ABOUT THIS TASK:
The records follow. Filter them to the lines that hold "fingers".

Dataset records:

^^^^^^^^^^^^^^^^

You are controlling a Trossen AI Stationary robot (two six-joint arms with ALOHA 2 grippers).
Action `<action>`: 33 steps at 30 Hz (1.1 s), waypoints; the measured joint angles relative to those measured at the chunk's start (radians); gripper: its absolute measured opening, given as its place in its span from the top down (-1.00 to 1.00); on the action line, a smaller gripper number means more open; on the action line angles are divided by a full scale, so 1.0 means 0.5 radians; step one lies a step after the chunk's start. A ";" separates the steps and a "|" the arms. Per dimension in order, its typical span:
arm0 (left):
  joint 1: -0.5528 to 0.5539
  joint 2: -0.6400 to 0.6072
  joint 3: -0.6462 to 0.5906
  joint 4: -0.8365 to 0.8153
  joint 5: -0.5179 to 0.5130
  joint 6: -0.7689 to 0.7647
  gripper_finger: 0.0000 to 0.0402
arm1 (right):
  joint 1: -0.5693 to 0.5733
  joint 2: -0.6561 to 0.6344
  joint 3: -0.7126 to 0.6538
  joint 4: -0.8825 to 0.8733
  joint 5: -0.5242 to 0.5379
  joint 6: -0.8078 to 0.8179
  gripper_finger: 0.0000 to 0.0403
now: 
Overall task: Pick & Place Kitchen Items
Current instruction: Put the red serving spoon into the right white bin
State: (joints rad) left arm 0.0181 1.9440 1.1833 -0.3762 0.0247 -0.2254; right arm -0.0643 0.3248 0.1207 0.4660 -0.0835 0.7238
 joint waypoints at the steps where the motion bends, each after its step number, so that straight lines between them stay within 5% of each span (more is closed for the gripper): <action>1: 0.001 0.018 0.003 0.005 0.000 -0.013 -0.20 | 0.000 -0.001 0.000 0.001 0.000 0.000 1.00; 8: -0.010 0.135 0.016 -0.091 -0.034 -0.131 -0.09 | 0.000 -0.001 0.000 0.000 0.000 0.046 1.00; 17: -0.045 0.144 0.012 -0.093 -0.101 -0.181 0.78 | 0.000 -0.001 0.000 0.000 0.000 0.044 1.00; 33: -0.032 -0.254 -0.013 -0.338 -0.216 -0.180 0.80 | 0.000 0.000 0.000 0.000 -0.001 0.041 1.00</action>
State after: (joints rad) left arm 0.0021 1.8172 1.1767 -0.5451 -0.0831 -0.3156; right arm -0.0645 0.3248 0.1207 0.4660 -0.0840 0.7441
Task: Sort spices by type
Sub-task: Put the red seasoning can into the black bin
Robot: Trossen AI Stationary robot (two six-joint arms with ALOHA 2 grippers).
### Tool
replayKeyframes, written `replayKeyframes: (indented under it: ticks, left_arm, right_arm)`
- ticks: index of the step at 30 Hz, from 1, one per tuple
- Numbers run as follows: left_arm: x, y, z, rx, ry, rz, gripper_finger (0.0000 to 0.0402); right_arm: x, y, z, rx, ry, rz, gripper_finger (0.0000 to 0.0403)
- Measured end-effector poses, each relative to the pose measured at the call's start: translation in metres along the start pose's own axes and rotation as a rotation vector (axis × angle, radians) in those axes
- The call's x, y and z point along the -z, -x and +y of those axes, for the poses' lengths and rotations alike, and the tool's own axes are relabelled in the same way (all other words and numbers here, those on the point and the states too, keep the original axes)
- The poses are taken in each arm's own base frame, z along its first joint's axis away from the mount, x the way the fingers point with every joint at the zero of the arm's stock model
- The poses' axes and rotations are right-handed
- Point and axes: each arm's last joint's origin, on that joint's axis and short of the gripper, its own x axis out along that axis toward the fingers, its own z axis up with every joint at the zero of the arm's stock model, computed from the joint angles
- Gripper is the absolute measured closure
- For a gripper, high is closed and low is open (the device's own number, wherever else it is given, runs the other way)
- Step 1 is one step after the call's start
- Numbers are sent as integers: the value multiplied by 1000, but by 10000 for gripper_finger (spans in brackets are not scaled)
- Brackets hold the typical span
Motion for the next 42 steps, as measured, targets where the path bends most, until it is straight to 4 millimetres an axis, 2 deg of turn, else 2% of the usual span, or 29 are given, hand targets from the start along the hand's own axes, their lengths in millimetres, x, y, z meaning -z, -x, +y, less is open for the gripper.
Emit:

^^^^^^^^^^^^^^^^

ANSWER TO THIS TASK:
- The poses are taken in each arm's own base frame, z along its first joint's axis away from the mount, x the way the fingers point with every joint at the zero of the arm's stock model
- Point and axes: each arm's last joint's origin, on that joint's axis and short of the gripper, its own x axis out along that axis toward the fingers, its own z axis up with every joint at the zero of the arm's stock model, computed from the joint angles

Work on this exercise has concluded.